Home | About | Sematext search-lucene.com search-hadoop.com
 Search Hadoop and all its subprojects:

Switch to Threaded View
HDFS >> mail # user >> Is append allowed in HDFS?


Copy link to this message
-
Re: Is append allowed in HDFS?
This isn't possible presently. If you close the open file stream for a
sequence file, you're done with it. I'd advise not to close it and use
hflush instead, much like a WAL. Close it only when you're done with
some threshold, and open a new file. The hflush (or sync in 1.x) will
ensure that the latest additions are available for immediate reads (to
all new readers).

The patch at https://issues.apache.org/jira/browse/HADOOP-7139 will
help solve this limitation though. Its under review and needs some
further work.

On Tue, Apr 24, 2012 at 6:47 PM, Florin P <[EMAIL PROTECTED]> wrote:
> Hello!
>   Thank you for your responses. I've read in this posts
> http://stackoverflow.com/questions/5598400/hdfs-using-hdfs-api-to-append-to-a-sequencefile
> also
> https://issues.apache.org/jira/browse/HADOOP-3977
>
> that you cannot add new fresh data in an existing SequenceFile.
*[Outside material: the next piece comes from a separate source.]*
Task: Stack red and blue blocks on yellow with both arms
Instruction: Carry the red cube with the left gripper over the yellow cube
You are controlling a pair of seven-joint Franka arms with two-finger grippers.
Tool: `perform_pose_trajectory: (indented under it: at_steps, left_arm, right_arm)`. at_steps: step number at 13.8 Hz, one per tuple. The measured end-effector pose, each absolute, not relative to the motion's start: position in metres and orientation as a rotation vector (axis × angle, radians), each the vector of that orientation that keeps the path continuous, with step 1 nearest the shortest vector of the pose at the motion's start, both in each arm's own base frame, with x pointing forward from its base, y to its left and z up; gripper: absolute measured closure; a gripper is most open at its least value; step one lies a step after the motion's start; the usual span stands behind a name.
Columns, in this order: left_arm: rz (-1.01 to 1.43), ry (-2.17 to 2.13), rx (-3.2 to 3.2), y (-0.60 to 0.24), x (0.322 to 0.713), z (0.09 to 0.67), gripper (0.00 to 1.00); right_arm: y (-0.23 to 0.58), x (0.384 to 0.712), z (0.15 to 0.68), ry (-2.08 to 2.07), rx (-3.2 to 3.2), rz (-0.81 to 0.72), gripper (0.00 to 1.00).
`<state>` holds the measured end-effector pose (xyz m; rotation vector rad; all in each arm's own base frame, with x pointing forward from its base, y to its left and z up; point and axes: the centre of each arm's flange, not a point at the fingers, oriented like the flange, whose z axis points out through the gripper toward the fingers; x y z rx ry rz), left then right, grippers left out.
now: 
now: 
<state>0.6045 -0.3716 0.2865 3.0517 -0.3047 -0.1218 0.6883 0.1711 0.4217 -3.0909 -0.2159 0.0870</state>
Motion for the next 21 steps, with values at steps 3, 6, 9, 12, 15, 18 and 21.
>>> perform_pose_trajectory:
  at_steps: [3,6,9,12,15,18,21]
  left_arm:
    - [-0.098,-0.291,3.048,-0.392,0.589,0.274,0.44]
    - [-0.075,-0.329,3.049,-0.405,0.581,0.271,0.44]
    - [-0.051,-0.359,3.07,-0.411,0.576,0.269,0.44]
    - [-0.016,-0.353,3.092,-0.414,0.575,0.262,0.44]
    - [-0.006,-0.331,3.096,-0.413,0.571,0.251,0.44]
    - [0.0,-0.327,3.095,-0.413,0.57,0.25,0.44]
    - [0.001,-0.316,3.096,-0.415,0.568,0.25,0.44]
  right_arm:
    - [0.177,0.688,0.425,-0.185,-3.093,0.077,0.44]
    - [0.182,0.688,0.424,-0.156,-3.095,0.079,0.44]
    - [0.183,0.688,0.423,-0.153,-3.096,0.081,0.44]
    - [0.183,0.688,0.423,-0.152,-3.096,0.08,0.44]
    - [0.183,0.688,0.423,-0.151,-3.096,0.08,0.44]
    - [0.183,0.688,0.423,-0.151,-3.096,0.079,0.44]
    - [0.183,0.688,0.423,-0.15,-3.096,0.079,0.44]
So,
> basically, you have the scenario:
> 1. Writing to a SequenceFile
> 2. Close the file
> 2. Reopen the written file
> 3. Add new fresh data to it
> 4. Close the file
> At the end you'll have the old data plus new added data. Can you have an
> example (code) how you can achieve this scenario with the API? Please
> specify which version you're using.
>
> Thank you.
>
> Regards,
>   Florin
>
> ________________________________
> From: Ioan Eugen Stan <[EMAIL PROTECTED]>
> To: [EMAIL PROTECTED]; Florin P <[EMAIL PROTECTED]>
> Sent: Friday, April 13, 2012 1:23 PM
>
> Subject: Re: Is append allowed in HDFS?
>
> 2012/4/13 Florin P <[EMAIL PROTECTED]>:
>> Hello!
>>  Thank you all for all responses. It is possible to have a matrix of
>> hadoop
>> file input format that supports append or if I understood correctly, all
>> formats are now supporting append?
>> Thanks a lot.
>>   Regards,
>>  Florin
>
> Hi Florin,
>
> Append is a file-system feature not a file format feature although
> some file formats are designed to be immutable (MapFile, HFile). You
> can append to them, just don't use the interface they normally
> provide.
>
>> ________________________________
>> From: Inder Pall <[EMAIL PROTECTED]>
>> To: [EMAIL PROTECTED]
>> Sent: Tuesday, April 10, 2012 8:12 AM
>> Subject: Re: Is append allowed in HDFS?
>>
>> Harsh,
>>
>> idea is to call sync for a configured batch. Still under implementation as
>> other parts of the system's aren't complete.
>>
>> recovery/resume-from-errors-at-DN code around general tail-like
>>>>This sounds promising, can you please shed some more light on this.
>>
>> - inder
>> On Tue, Apr 10, 2012 at 1:07 AM, Harsh J <[EMAIL PROTECTED]> wrote:
>>
>> Your approach looks fine to me. I'd throw in some
>> recovery/resume-from-errors-at-DN code around general tail-like
>> consumption but I think you may have already done that :)
>>
>> But just for my curiosity - do you call sync for every record/unit or
>> batch it by a few, for your problem?
>>
>> On Mon, Apr 9, 2012 at 10:34 PM, Inder Pall <[EMAIL PROTECTED]> wrote:
>>> Yes makes sense. My use-case is more like a producer/consumer and
>>> consumer
>>> trying to stream data as it arrives.
>>> Has anyone hit this before and if so resolved it in a better way.
>>>
>>> Apologies, if i am digressing from the subject of this thread however
>>> seems
>>> to land in the bucket of append support in HDFS.
>>>
>>> - Inder
>>>
>>>
>>> On Mon, Apr 9, 2012 at 6:27 PM, Harsh J <[EMAIL PROTECTED]> wrote:
>>>>
>>>> Inder,
>>>>
>>>> Yes, that is a requirement for readers of sync-ing data. The new meta
>>>> entries can only be read by new readers. The read code would end up
>>>> being exactly like the implementation for method "fs -tail" at
>>>>
>>>>
>>>>
>>>>
>>>> http://svn.apache.org/viewvc/hadoop/common/branches/branch-1/src/core/org/apache/hadoop/fs/FsShell.java?view=markup
>>>> (Line 1101)
>>>>
>>>> HBase does not read the WAL (HLog) continuously/vigorously as it
>>>> syncs, by the way. It only reads the them when a specific request is
>>>> made (for splitting, replaying and debug-printing).

Harsh J